Work to complete
Of all the lines below, return only those starting with the line holding "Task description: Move" and going on through the line holding "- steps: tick", exactly as written.

Record extracts

>>>

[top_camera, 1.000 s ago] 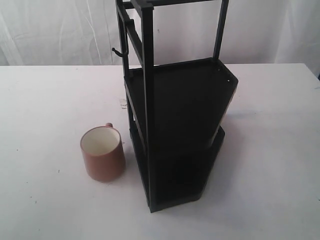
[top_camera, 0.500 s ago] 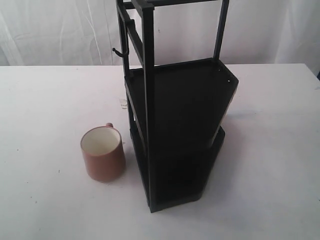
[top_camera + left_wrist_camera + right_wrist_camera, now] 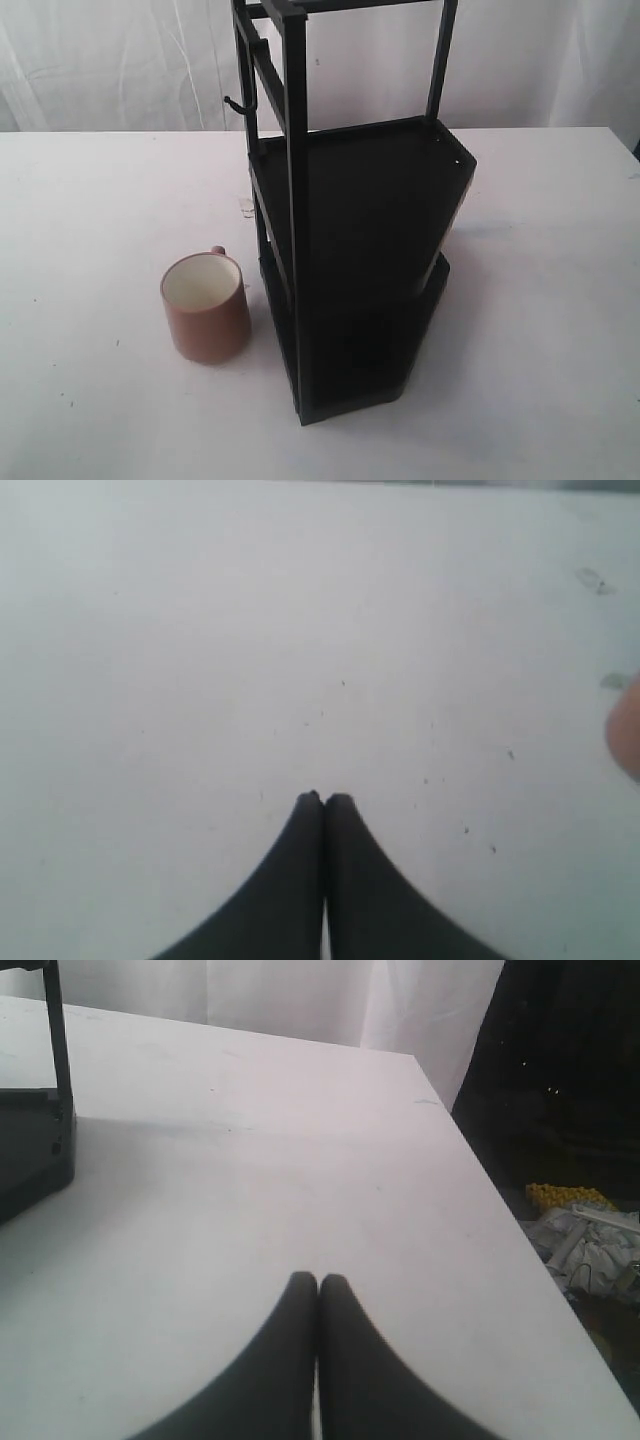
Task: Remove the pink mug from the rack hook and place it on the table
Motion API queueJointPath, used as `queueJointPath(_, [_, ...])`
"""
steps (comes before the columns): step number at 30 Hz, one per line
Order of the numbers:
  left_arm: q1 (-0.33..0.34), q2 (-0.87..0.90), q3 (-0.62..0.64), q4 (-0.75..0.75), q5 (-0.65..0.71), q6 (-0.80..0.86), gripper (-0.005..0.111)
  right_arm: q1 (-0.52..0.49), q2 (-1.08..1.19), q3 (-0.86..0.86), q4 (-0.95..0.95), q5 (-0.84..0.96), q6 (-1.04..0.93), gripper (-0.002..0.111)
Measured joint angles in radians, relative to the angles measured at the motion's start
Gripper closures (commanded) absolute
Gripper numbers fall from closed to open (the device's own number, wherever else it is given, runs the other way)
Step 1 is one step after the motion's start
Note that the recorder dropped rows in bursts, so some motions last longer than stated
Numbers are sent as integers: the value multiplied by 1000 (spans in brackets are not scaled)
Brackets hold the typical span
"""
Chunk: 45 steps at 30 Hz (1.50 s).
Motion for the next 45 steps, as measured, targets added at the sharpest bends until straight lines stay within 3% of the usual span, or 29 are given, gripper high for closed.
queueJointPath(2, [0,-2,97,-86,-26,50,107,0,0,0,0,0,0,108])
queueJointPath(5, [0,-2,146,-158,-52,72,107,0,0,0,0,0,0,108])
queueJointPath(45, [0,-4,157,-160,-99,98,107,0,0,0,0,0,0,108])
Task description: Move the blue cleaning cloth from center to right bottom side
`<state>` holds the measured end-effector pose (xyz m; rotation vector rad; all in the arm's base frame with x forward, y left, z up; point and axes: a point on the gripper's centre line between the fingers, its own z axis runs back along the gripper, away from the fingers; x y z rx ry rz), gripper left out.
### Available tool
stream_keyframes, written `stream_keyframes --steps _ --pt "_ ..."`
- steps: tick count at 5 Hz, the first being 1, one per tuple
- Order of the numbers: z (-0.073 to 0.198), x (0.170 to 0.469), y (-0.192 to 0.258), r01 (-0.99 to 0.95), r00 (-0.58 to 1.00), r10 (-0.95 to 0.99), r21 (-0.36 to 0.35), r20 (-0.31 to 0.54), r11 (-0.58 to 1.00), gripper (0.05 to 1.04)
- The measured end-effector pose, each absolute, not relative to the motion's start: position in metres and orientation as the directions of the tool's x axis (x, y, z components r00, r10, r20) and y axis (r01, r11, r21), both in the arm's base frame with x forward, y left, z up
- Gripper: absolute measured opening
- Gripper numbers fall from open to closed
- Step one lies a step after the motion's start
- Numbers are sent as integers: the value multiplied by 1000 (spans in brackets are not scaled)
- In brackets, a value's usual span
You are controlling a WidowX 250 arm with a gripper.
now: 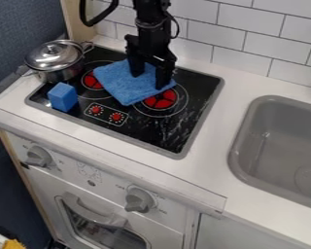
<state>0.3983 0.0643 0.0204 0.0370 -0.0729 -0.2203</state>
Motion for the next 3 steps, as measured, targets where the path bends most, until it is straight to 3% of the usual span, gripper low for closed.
stream_keyframes --steps 3 --pt "18 360 0 304 951 -304 7 54 953 1000"
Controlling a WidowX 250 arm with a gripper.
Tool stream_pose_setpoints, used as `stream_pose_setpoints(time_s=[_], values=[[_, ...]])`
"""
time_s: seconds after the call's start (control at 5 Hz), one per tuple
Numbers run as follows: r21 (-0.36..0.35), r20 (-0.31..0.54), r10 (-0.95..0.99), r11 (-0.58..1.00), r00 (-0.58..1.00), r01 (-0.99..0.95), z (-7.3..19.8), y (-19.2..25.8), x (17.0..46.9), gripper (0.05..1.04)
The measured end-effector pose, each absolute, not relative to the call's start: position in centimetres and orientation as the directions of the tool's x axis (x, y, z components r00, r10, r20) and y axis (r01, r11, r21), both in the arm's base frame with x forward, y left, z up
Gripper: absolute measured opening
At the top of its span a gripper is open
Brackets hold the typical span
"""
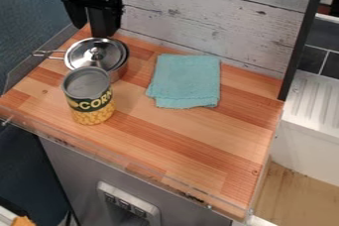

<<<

Answer section
Task description: Move the blue cleaning cloth from center to right bottom side
`<state>` holds the measured end-effector pose (xyz m; rotation vector rad; all in the arm's base frame with x forward, y left, z up; point and axes: a point on the gripper's centre line between the fingers, its own z axis runs back along the gripper, away from the fingers; x y z rx ry rz), gripper left out.
### Available tool
stream_keyframes, written `stream_keyframes --steps _ --pt "_ ..."`
- steps: tick count at 5 Hz, the first being 1, one per tuple

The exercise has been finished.